TASK REQUIREMENTS:
The material below holds pictures; leave them out and reproduce exactly the lines from the one with "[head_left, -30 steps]" through the one with "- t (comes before", inclusive.

ENTRIES SUPPLIED:
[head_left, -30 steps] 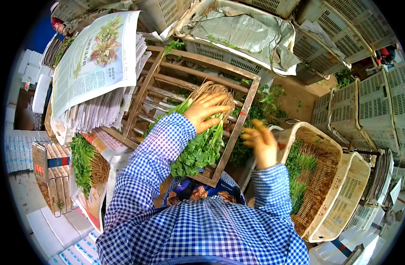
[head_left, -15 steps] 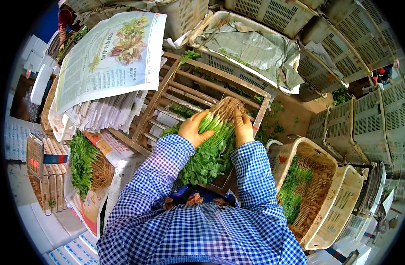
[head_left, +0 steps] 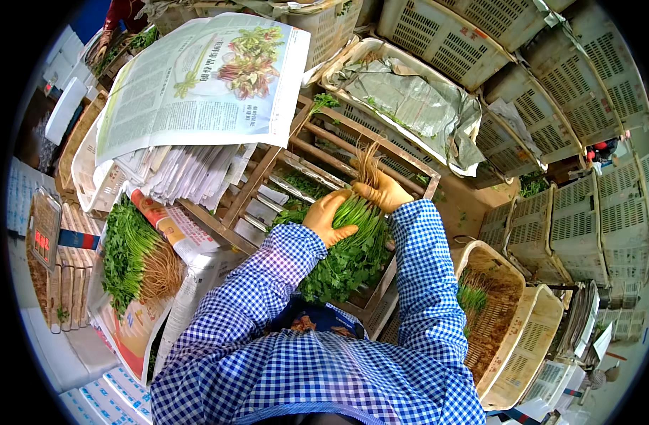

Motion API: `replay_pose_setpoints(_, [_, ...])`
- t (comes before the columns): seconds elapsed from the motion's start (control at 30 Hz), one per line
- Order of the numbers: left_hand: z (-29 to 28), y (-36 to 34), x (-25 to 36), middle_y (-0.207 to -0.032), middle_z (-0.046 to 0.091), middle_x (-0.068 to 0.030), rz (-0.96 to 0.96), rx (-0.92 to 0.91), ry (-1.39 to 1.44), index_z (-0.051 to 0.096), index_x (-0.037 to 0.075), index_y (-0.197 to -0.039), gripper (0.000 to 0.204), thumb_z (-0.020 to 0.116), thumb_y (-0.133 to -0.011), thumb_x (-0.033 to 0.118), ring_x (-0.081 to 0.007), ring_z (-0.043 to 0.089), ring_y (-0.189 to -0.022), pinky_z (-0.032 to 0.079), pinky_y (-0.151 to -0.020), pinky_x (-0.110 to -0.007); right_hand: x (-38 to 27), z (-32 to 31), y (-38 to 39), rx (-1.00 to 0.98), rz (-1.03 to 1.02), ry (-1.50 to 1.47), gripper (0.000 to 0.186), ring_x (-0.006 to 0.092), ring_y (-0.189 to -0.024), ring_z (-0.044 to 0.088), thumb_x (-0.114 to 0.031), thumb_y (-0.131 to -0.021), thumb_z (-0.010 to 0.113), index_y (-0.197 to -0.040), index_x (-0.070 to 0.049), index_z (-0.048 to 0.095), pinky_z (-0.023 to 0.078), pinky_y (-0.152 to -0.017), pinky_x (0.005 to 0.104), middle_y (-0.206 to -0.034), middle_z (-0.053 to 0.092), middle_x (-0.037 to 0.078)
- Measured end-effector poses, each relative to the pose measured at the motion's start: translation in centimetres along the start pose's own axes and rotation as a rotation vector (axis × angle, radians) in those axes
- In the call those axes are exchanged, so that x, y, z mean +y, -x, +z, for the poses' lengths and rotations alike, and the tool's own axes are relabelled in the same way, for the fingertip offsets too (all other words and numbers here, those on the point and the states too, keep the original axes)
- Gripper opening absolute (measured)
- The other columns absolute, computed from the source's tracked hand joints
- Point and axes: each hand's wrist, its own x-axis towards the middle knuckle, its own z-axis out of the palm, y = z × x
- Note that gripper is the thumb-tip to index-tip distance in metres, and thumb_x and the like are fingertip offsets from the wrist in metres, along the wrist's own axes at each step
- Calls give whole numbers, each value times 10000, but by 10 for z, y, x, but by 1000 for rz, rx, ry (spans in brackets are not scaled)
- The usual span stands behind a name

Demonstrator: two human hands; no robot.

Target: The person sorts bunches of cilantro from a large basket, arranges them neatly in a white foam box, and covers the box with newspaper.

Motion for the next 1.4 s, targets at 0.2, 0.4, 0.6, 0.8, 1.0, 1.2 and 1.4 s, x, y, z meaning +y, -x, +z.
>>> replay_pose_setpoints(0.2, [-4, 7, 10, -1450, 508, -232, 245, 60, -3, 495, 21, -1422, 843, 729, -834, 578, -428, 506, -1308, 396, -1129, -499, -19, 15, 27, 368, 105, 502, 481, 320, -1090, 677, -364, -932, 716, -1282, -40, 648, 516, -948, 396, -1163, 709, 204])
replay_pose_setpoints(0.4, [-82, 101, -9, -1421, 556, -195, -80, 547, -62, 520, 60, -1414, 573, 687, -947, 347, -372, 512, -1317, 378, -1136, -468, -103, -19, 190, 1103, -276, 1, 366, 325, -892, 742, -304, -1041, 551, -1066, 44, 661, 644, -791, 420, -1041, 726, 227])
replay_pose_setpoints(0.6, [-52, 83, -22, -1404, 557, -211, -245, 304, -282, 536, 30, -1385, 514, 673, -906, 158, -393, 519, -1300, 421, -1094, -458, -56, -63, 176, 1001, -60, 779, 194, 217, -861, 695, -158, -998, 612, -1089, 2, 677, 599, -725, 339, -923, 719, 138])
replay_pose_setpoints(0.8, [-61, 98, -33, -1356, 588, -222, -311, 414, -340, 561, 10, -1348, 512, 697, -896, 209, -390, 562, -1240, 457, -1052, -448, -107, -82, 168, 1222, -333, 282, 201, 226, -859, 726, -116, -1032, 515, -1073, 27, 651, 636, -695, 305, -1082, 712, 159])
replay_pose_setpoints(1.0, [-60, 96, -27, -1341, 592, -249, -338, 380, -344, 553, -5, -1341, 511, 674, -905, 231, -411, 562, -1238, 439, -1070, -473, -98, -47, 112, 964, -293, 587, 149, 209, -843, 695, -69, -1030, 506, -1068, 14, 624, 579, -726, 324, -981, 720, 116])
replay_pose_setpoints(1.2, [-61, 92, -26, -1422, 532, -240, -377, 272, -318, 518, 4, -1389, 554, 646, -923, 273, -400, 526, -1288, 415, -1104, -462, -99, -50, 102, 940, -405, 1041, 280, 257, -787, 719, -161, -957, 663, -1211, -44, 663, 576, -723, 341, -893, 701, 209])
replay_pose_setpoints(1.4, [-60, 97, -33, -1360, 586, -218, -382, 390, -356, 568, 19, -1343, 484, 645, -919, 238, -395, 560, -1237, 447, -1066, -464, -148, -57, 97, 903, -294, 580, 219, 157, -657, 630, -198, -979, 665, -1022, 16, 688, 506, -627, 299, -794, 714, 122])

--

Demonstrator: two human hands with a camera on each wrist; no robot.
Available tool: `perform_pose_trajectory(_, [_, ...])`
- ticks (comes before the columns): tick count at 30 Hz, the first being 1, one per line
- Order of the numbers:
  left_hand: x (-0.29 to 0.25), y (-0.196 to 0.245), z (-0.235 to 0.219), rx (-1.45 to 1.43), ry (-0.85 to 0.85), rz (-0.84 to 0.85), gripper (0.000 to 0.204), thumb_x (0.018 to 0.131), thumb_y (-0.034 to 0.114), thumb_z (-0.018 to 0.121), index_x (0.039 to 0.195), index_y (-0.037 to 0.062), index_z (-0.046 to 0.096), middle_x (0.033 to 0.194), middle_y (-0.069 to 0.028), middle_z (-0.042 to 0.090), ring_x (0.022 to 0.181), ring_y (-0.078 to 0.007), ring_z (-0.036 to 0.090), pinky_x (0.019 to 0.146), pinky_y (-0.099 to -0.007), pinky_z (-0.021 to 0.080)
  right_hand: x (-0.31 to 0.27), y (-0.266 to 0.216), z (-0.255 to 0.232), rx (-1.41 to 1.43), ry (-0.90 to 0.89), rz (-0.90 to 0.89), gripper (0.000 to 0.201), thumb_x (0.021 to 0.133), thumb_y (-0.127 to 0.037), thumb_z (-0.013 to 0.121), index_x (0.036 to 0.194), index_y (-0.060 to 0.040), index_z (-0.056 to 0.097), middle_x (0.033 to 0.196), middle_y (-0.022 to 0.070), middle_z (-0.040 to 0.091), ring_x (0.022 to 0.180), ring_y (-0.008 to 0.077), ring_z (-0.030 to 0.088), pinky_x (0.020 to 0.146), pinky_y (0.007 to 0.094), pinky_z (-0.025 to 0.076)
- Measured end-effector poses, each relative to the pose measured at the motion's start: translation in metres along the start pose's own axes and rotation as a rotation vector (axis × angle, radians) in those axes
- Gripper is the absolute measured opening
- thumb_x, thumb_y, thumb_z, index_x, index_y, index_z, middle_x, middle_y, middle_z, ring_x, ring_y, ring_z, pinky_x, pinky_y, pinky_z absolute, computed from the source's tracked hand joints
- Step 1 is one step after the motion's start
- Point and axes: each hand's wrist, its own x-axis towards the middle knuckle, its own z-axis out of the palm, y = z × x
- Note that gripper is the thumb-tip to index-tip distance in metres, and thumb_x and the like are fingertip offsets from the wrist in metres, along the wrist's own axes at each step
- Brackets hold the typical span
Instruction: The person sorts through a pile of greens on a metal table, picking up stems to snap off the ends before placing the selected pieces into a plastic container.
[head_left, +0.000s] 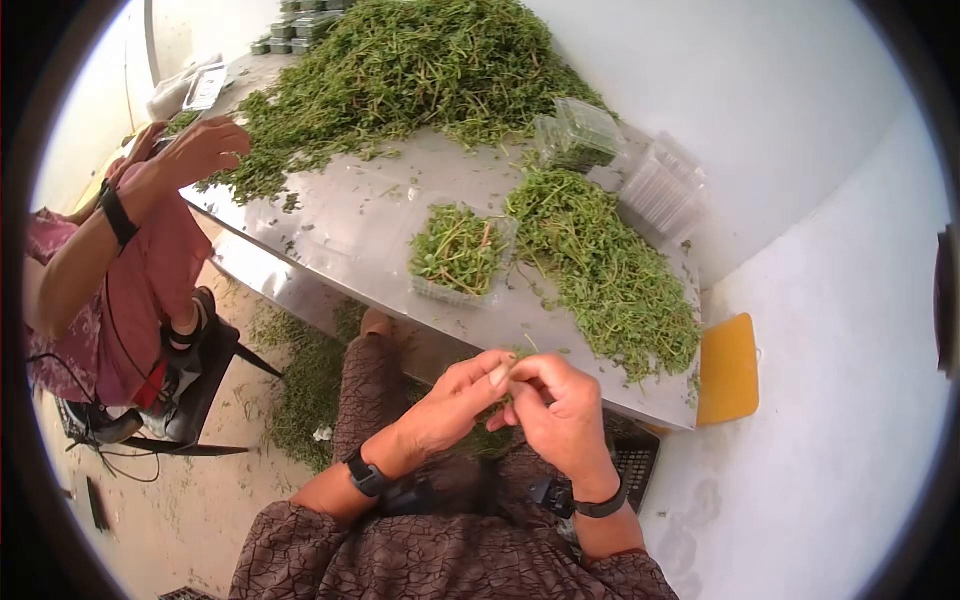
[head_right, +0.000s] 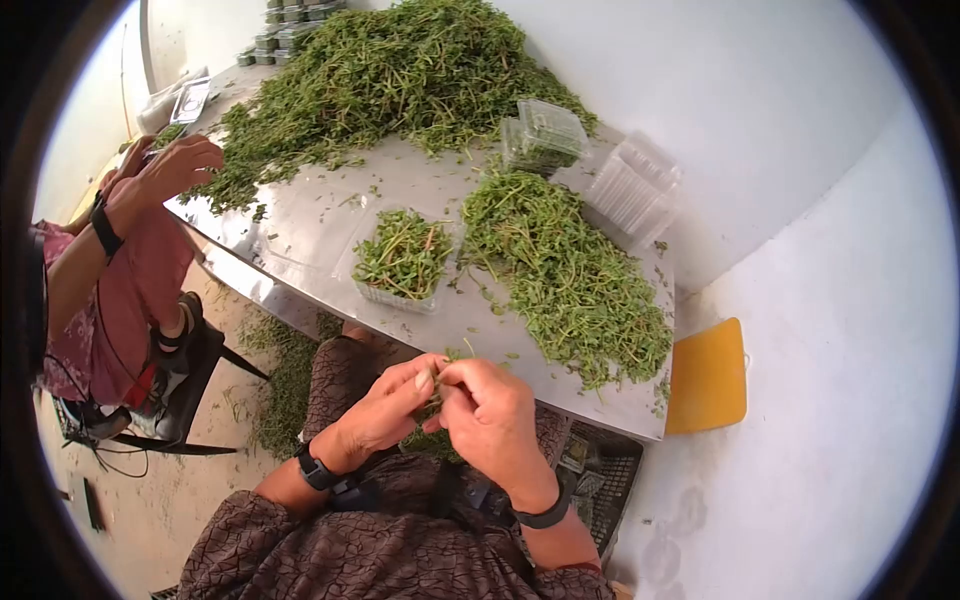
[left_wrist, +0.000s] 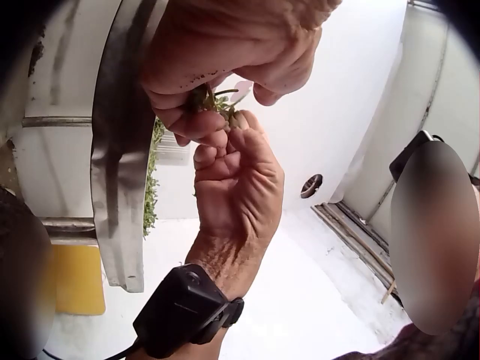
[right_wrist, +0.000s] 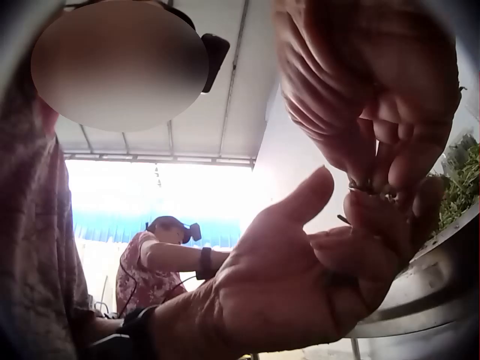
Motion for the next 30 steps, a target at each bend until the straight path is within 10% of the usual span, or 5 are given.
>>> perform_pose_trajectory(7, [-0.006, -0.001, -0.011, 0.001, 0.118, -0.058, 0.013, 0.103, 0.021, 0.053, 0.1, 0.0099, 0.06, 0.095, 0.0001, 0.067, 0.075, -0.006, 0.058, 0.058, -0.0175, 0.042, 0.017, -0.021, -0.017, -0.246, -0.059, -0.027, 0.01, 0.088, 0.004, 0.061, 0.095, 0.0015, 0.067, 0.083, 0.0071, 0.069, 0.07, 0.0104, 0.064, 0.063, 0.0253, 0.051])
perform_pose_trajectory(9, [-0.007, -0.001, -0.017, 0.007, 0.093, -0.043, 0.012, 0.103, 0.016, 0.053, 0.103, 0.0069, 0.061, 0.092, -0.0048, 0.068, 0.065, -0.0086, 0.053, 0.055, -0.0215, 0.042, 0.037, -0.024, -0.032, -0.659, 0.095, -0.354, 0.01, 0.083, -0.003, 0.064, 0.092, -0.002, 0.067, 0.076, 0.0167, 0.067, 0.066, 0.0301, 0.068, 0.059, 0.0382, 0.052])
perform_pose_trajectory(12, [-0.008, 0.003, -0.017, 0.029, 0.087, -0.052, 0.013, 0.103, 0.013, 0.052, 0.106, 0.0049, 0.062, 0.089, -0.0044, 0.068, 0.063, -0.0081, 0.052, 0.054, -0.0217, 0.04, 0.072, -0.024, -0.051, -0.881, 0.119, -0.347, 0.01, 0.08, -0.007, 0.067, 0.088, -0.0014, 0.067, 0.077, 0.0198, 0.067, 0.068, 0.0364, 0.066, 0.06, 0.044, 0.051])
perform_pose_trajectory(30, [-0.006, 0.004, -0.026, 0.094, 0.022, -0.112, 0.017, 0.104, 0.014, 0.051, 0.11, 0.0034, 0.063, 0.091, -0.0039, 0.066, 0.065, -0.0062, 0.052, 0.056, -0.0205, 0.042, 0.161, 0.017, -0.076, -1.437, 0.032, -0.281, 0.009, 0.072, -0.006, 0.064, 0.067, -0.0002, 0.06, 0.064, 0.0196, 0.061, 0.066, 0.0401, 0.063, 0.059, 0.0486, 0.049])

WRITTEN RESPONSE:
[head_left, -30 steps] 
[head_left, -15 steps] 
[head_left, +0 steps] 

Motion API: `replay_pose_setpoints(_, [_, ...])`
- t (comes before the columns): seconds elapsed from the motion's start (control at 30 Hz), one per line

The exercise is complete.